REQUIRED ACTION
Set the listing down once more, exactly as given.

╭──

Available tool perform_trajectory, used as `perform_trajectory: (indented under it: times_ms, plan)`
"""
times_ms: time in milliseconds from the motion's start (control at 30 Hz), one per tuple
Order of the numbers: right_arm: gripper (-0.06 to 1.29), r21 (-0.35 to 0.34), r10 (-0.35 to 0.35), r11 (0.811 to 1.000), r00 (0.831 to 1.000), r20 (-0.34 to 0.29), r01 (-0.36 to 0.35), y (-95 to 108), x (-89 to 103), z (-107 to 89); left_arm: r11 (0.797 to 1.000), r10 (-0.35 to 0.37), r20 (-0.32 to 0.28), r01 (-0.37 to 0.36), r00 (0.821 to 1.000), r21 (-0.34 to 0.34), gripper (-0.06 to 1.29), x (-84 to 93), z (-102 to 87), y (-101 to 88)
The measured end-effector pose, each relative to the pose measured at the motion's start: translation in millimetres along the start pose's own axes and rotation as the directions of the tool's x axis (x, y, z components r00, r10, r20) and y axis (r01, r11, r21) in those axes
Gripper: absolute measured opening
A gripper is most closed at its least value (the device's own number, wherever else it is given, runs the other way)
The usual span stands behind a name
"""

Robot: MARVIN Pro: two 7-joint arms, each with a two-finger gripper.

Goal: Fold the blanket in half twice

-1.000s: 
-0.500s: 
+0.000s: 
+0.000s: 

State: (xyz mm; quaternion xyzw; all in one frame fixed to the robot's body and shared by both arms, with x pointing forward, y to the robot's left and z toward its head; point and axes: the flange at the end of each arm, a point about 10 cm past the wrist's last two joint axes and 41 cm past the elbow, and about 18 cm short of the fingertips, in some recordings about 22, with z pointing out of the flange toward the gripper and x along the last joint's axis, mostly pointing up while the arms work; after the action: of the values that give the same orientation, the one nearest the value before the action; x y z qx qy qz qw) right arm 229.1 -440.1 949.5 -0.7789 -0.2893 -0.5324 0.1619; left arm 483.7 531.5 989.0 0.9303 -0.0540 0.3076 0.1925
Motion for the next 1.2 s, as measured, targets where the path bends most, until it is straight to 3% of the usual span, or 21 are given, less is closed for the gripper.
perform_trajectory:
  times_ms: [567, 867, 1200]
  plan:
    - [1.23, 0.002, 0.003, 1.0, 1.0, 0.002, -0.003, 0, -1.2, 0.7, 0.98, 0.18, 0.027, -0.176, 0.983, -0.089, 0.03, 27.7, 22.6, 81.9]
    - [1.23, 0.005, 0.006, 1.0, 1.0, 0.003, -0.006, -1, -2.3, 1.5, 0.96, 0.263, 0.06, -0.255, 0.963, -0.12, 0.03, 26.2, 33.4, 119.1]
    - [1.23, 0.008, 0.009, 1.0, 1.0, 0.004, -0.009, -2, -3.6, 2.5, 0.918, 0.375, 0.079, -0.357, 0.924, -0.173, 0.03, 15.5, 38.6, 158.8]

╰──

TASK RESULT
Available tool perform_trajectory, used as `perform_trajectory: (indented under it: times_ms, plan)`
"""
times_ms: time in milliseconds from the motion's start (control at 30 Hz), one per tuple
Order of the numbers: right_arm: gripper (-0.06 to 1.29), r21 (-0.35 to 0.34), r10 (-0.35 to 0.35), r11 (0.811 to 1.000), r00 (0.831 to 1.000), r20 (-0.34 to 0.29), r01 (-0.36 to 0.35), y (-95 to 108), x (-89 to 103), z (-107 to 89); left_arm: r11 (0.797 to 1.000), r10 (-0.35 to 0.37), r20 (-0.32 to 0.28), r01 (-0.37 to 0.36), r00 (0.821 to 1.000), r21 (-0.34 to 0.34), gripper (-0.06 to 1.29), x (-84 to 93), z (-102 to 87), y (-101 to 88)
The measured end-effector pose, each relative to the pose measured at the motion's start: translation in millimetres along the start pose's own axes and rotation as the directions of the tool's x axis (x, y, z components r00, r10, r20) and y axis (r01, r11, r21) in those axes
Gripper: absolute measured opening
A gripper is most closed at its least value (the device's own number, wherever else it is given, runs the other way)
The usual span stands behind a name
"""

Robot: MARVIN Pro: two 7-joint arms, each with a two-finger gripper.

Goal: Fold the blanket in half twice

-1.000s: 
-0.500s: 
+0.000s: 
+0.000s: 

State: (xyz mm; quaternion xyzw; all in one frame fixed to the robot's body and shared by both arms, with x pointing forward, y to the robot's left and z toward its head; point and axes: the flange at the end of each arm, a point about 10 cm past the wrist's last two joint axes and 41 cm past the elbow, and about 18 cm short of the fingertips, in some recordings about 22, with z pointing out of the flange toward the gripper and x along the last joint's axis, mostly pointing up while the arms work; after the action: of the values that give the same orientation, the one nearest the value before the action; x y z qx qy qz qw) right arm 229.1 -440.1 949.5 -0.7789 -0.2893 -0.5324 0.1619; left arm 483.7 531.5 989.0 0.9303 -0.0540 0.3076 0.1925
Motion for the next 1.2 s, as measured, targets where the path bends most, until it is straight to 3% of the usual span, or 21 are given, less is closed for the gripper.
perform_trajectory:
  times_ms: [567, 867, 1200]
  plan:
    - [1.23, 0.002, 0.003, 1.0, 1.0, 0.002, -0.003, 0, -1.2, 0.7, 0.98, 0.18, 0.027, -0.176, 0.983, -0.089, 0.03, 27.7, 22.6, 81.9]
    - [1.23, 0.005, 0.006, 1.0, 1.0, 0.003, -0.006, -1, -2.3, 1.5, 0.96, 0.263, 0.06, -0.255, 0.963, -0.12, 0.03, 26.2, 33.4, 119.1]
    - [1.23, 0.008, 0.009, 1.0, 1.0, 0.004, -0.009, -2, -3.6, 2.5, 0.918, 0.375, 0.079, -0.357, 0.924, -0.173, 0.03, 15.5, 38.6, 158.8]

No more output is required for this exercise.